**Your goal:** Reproduce all of the data exactly. Images are not to appear in the reply.

**Data records:**

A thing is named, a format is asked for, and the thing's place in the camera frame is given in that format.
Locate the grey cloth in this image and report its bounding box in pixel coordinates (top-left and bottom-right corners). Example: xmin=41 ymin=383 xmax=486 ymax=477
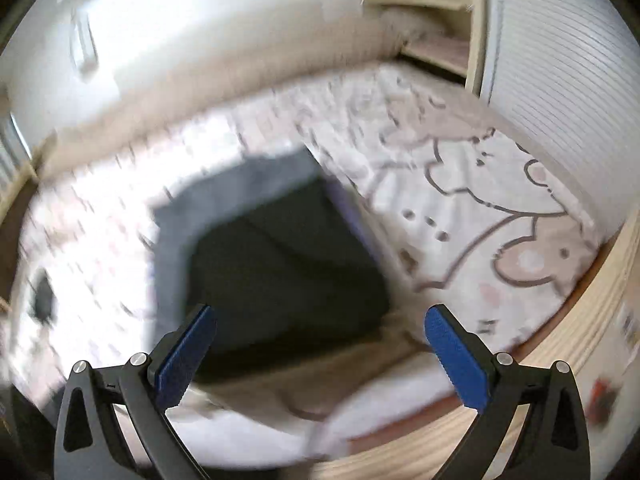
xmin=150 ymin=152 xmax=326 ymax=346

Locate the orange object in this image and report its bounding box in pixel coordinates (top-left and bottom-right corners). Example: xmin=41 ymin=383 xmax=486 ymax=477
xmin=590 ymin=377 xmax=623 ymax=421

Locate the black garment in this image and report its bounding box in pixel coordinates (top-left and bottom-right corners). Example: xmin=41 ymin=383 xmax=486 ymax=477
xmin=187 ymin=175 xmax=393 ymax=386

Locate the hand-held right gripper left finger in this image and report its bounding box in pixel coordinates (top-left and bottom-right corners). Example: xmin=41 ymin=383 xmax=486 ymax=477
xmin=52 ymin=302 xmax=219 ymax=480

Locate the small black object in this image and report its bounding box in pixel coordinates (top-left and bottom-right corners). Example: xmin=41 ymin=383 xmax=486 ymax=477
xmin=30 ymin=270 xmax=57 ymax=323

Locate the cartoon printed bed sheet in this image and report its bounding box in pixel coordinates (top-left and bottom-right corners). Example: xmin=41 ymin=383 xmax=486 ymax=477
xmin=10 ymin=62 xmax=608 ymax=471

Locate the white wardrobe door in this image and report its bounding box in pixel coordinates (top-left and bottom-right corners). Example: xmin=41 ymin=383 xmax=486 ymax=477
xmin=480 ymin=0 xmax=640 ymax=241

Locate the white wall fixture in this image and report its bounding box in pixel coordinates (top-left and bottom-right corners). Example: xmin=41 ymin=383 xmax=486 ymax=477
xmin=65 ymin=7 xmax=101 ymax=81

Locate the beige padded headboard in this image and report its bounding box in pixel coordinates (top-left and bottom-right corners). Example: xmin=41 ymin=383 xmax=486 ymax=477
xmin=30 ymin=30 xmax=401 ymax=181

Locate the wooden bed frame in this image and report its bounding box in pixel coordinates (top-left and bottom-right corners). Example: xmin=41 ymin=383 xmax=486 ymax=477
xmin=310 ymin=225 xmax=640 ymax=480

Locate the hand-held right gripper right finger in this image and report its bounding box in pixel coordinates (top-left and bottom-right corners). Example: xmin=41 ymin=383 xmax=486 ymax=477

**Problem solution:**
A thing is named, a format is asked for, and the thing's place in the camera frame is given in that format.
Locate the grey cloth in this image and report its bounding box in pixel coordinates (top-left and bottom-right corners). Example: xmin=41 ymin=383 xmax=486 ymax=477
xmin=150 ymin=152 xmax=326 ymax=346

Locate the orange object in this image and report its bounding box in pixel coordinates (top-left and bottom-right corners). Example: xmin=41 ymin=383 xmax=486 ymax=477
xmin=590 ymin=377 xmax=623 ymax=421

Locate the black garment in this image and report its bounding box in pixel coordinates (top-left and bottom-right corners). Example: xmin=41 ymin=383 xmax=486 ymax=477
xmin=187 ymin=175 xmax=393 ymax=386

Locate the hand-held right gripper left finger in this image and report its bounding box in pixel coordinates (top-left and bottom-right corners). Example: xmin=41 ymin=383 xmax=486 ymax=477
xmin=52 ymin=302 xmax=219 ymax=480

Locate the small black object in this image and report its bounding box in pixel coordinates (top-left and bottom-right corners). Example: xmin=41 ymin=383 xmax=486 ymax=477
xmin=30 ymin=270 xmax=57 ymax=323

Locate the cartoon printed bed sheet in this image and report its bounding box in pixel coordinates (top-left and bottom-right corners). Example: xmin=41 ymin=383 xmax=486 ymax=477
xmin=10 ymin=62 xmax=608 ymax=471

Locate the white wardrobe door in this image and report its bounding box in pixel coordinates (top-left and bottom-right corners). Example: xmin=41 ymin=383 xmax=486 ymax=477
xmin=480 ymin=0 xmax=640 ymax=241

Locate the white wall fixture in this image and report its bounding box in pixel coordinates (top-left and bottom-right corners). Example: xmin=41 ymin=383 xmax=486 ymax=477
xmin=65 ymin=7 xmax=101 ymax=81

Locate the beige padded headboard in this image and report its bounding box in pixel coordinates (top-left and bottom-right corners). Example: xmin=41 ymin=383 xmax=486 ymax=477
xmin=30 ymin=30 xmax=401 ymax=181

Locate the wooden bed frame in this image and report its bounding box in pixel coordinates (top-left and bottom-right corners). Example: xmin=41 ymin=383 xmax=486 ymax=477
xmin=310 ymin=225 xmax=640 ymax=480

Locate the hand-held right gripper right finger in this image and report its bounding box in pixel coordinates (top-left and bottom-right corners). Example: xmin=41 ymin=383 xmax=486 ymax=477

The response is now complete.